1.  Responsibility of an expert.

First and foremost experts must be aware that their responsibility is to provide independent evidence to the court unaffected by any desire to support their client’s case (see also LPA 62).  An expert should be formally instructed by the solicitor acting for the client and this should clearly define the terms of reference and responsibilities.

2. Ensure you are Fully independent.

Before accepting an instruction, an expert must carefully consider if there are any conflicts in the appointment.  This could be a question of being previously involved in the case, a connection with other parties dealing with or affecting the case or a less obvious connection with a matter that could influence the case.  As a minimum the expert should advise the instructing solicitor and be entirely transparent in the proof of evidence of the potential conflict and how it could have affected the opinions given.

3.  Ensure you really are an expert.

Although you might be expert in the general aspects of the case consider whether you truly are an expert in all the specific details you are required to give evidence on.
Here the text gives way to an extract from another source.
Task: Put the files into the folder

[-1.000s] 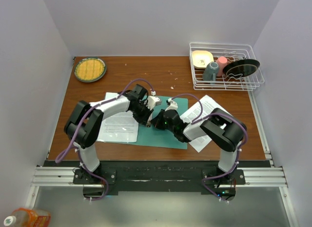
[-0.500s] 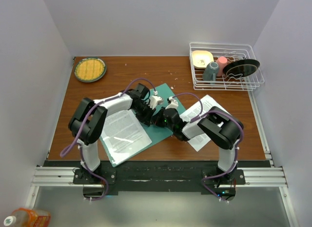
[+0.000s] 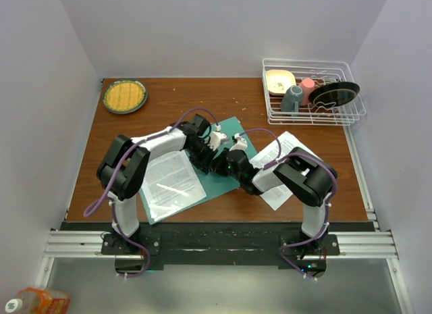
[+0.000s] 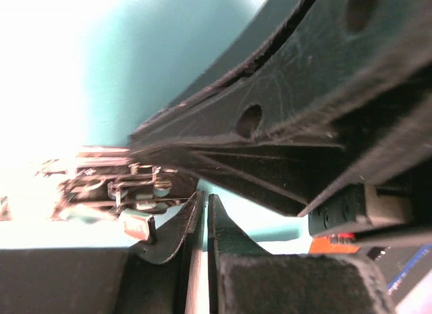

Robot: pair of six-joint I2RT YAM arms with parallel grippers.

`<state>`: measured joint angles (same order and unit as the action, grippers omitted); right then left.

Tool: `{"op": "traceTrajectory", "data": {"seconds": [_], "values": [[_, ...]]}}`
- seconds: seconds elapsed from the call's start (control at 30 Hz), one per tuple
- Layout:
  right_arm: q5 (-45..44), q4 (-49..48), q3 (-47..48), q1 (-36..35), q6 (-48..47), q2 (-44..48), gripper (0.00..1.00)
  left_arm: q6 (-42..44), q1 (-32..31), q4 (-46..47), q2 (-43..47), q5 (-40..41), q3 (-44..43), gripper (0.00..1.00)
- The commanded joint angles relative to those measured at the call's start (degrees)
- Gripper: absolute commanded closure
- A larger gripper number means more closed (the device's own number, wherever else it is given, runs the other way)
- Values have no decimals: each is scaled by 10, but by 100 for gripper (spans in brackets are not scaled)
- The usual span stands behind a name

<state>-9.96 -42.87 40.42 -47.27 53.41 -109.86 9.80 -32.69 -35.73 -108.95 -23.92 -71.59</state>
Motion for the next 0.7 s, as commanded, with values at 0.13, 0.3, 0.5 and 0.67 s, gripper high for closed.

For example you might be an expert remediation engineer but have never dealt with a petrol filling station. If the case is about a PFS, you should seriously consider whether you should accept or decline the instruction.

4.  Make sure you are fully conversant with all the documents

It is easy to be tripped up if you are unaware of documents. On cross examination of a politician who admitted she had not had time to read all the documents, the barrister stated “Madam, you do not have an opinion!”

5.  Make absolutely sure your proof of evidence is correct

There is nothing a barrister likes more than to find errors in a proof of evidence. So when writing your expert report or proof of evidence make doubly sure that everything is factually correct, that any calculations you have made are not flawed and your opinions cannot be disputed or undermined by virtue of simple factual or typographic errors. There is nothing worse than having to amend errors in a proof identified during cross examination and the barrister will use this to question the reliability of all your evidence. Although it is your evidence it always makes sense to get another expert to undertake a sense check before it is submitted to the court

6.  Do not be drawn under cross examination to stray beyond your area of expertise.

It is very easy to be drawn under cross examination to make statements that are be beyond your area of expertise. A common pitfall is to bluff your way through but this could destroy the credibility of your entire evidence. It is far better to admit the limitations of your knowledge and not offer an opinion that is outside your area of expertise.

7.  And finally

It is important to recognise the seriousness of being an expert. This is not just an exercise in mental gymnastics; beware that barristers do this day in day out and excel in getting under your skin to undermine your credibility – this is what they are paid to do! If anyone needs a confirmation of how merciless the process can be, it is worth reading the judgement of Justice Aikenhead on the Corby case and how he dealt with some of the witnesses.  But more important than personal credibility, many of these cases can affect the lives of real people (as in the Corby case) and we must remember we have a responsibility to them as well.